Learning a secondary language in schools

Learning+a+secondary+language+in+schools

 Schools all over the country offer world language classes, but why? World languages have many benefits and some students take advantage of this for a variety of reasons. Some take them for the credit, others because their parents signed them up for it, and some because they want to use it in their future. 

 

A number of students at Taylorsville have been taking dual immersion or also known as “bridge” world language classes. The elementary schools that feed into Taylorsville offer either Spanish dual immersion or Chinese dual immersion (depending on the elementary school).For the bridge students, half of the day was spent learning English and the other half the world language. But not all students took these bridge classes so students can take traditional Spanish, Chinese, and even French classes. 

 

Senior Maddie Hansen is a Chinese Dual Immersion student and has been learning Chinese since elementary school. One of the reasons Hansen is still pursuing Chinese is “to be able to learn [about] another culture.”

 

But, not all students have been learning either Spanish or Chinese since elementary school. Some have just been taking them throughout high school. Senior Jennifer Abby has been learning French all three years of high school. Unlike the dual immersion students, she does not believe that she could hold a conversation in French, and took the class because she thought it was cool. 

 

Research done by linguistic researchers at Cornell University shows that the most effective way for a person to learn a second language is through total immersion.  Students taking traditional language classes often don’t get to learn the culture, as well as those in the dual immersion classes do. “In the Bridge courses, students do a deep, intellectual study of culture and identity in the target language,” said AP Spanish instructor Ryan Wells. In the Bridge Program, college courses following an AP language exam, students get to dive into the culture versus the traditional course selection of learning basic sentence structure. 

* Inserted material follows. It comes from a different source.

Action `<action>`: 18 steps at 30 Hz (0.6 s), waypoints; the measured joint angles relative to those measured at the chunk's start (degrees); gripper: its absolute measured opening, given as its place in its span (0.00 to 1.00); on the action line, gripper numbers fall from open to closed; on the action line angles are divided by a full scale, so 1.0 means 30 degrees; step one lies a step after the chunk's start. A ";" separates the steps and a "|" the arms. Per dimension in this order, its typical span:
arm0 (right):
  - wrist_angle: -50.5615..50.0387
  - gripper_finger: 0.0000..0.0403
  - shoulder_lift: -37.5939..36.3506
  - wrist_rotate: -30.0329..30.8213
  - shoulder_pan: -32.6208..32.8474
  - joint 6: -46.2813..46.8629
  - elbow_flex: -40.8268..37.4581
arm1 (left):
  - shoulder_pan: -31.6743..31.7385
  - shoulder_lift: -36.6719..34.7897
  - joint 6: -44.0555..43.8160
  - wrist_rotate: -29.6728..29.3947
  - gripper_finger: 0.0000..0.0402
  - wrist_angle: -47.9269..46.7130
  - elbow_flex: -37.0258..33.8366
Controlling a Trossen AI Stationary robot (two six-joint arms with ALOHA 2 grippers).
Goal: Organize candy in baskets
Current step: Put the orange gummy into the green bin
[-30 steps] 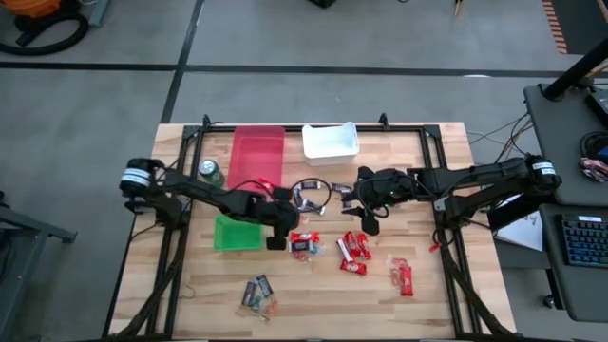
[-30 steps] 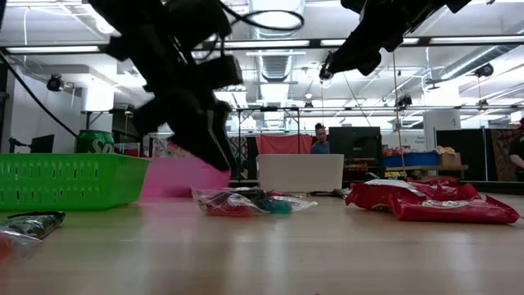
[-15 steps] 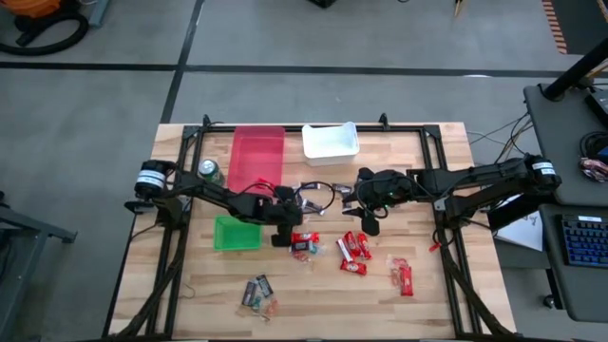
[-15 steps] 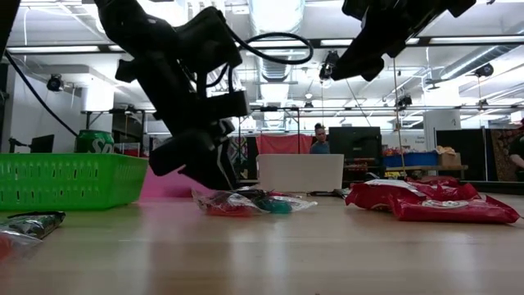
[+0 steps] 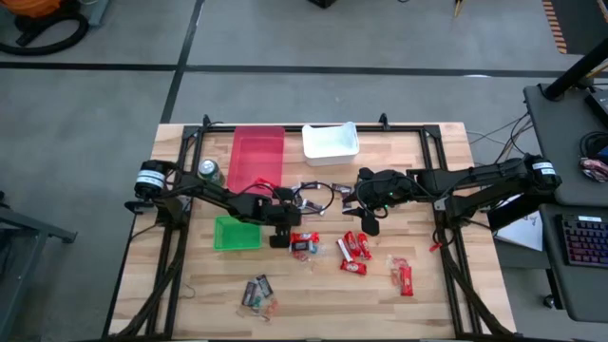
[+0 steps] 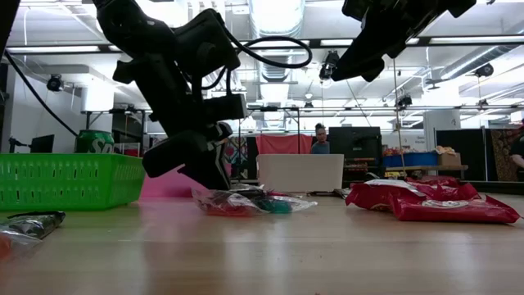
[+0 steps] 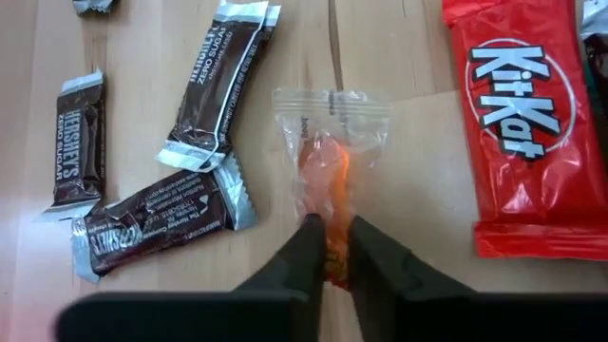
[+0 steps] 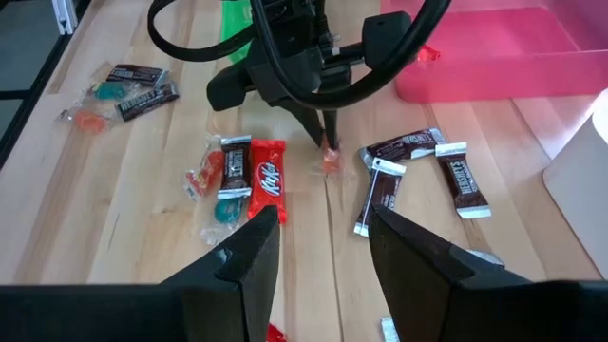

These classes aren’t only helping a student’s mind expand now, but many students will be able to use their learned language to their advantage throughout life. Junior Leena Bath wants to go into business and thinks that “it would be really cool to partner with Chinese businesses and communicate with them” in Chinese and use her past education to further herself in the business world. Other students like sophomore Sophia Baldridge can see themselves traveling to Spanish-speaking countries and using their dual immersion language skills that way. 

 

Do students really learn a language through school? Can they speak their learned language fluently and hold a conversation? Only dual immersion students answered yes to being able to hold a conversation in their learned language.This can be because “the earlier that a child learns a second language, they say, the more likely the child will more quickly attain nativelike language proficiency” according to Cornell University. The students had been immersed in the learned language everyday for a number of years, better helping them retain knowledge learned. 

 

Can students truly learn a language through traditional language classes, or will dual immersion do a better job at helping students become fluent?